:: Work required ::
All of the data, word for word and free of pictures, is the expected result.

:: Stored data ::
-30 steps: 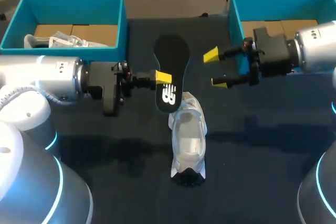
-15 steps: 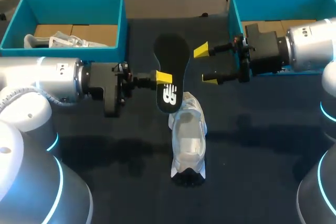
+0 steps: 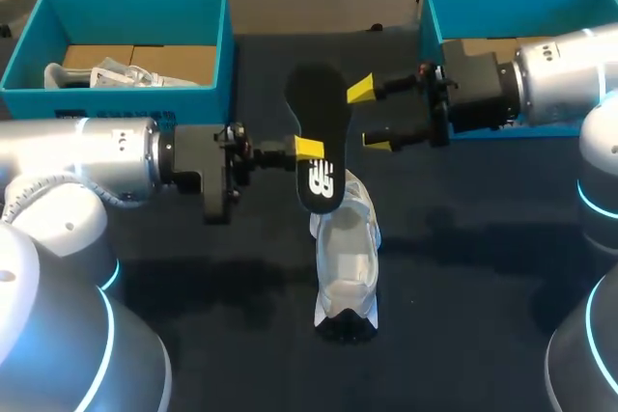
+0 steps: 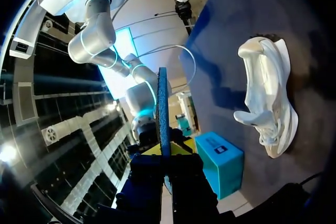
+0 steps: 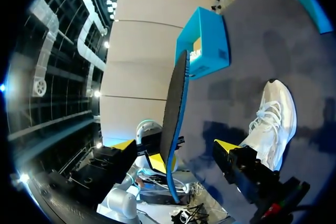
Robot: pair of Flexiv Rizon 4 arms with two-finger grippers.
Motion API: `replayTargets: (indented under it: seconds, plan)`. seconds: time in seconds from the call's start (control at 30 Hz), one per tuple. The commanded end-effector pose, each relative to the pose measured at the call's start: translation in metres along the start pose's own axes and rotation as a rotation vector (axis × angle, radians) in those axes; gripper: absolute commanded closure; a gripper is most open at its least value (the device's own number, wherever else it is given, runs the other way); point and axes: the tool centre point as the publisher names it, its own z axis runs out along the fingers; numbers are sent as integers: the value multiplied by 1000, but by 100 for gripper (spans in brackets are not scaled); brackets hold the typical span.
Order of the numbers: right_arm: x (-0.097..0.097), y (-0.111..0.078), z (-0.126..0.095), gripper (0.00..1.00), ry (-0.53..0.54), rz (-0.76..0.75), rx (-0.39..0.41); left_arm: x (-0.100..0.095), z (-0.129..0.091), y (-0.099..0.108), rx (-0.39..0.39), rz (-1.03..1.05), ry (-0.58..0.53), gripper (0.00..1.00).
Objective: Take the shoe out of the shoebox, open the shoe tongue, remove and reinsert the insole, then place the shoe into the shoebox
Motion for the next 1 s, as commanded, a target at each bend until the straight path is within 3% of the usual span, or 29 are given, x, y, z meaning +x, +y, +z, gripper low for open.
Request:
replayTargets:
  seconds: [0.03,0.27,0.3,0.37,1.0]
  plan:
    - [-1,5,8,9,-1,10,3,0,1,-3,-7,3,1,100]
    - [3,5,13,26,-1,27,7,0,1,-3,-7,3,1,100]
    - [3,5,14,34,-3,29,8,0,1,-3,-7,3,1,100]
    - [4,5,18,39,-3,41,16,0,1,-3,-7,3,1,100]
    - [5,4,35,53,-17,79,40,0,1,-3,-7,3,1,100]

:: Exercise output ::
-30 steps: 
-15 steps: 
+0 steps: 
+0 steps: 
+0 steps: 
Robot: pair of Flexiv Rizon 4 arms with two-finger grippers.
Motion API: `replayTargets: (indented under it: seconds, plan)`. seconds: time in seconds from the call's start (control at 30 Hz), one per tuple. The commanded end-effector pose, each relative to the pose measured at the call's start: translation in metres along the start pose's own axes and rotation as a rotation vector (axis × angle, radians) in those axes; gripper: absolute commanded closure; a gripper is most open at its least value (the device's own number, wherever else it is given, runs the other way); point and axes: the tool centre point as the publisher names it, its own z axis runs out along the fingers; numbers are sent as integers: the value multiplied by 1000, but by 100 for gripper (spans in brackets are not scaled); brackets hold the typical span.
Order of the numbers: right_arm: x (-0.097..0.097), y (-0.111..0.078), z (-0.126..0.095), gripper (0.00..1.00), ry (-0.53..0.54), rz (-0.76..0.75), rx (-0.39..0.41); left_arm: x (-0.100..0.095), z (-0.129..0.091), y (-0.099..0.108), rx (-0.39..0.39), rz (-1.03..1.05), ry (-0.58..0.53), gripper (0.00..1.00).
Objective: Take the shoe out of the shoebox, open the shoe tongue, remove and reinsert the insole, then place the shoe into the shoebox
Motion for the next 1 s, as commanded, a target at each bend until the straight path is within 3% of the usual span, or 29 are given, x, y, z meaning +x, +y, +z, gripper low for open.
Request:
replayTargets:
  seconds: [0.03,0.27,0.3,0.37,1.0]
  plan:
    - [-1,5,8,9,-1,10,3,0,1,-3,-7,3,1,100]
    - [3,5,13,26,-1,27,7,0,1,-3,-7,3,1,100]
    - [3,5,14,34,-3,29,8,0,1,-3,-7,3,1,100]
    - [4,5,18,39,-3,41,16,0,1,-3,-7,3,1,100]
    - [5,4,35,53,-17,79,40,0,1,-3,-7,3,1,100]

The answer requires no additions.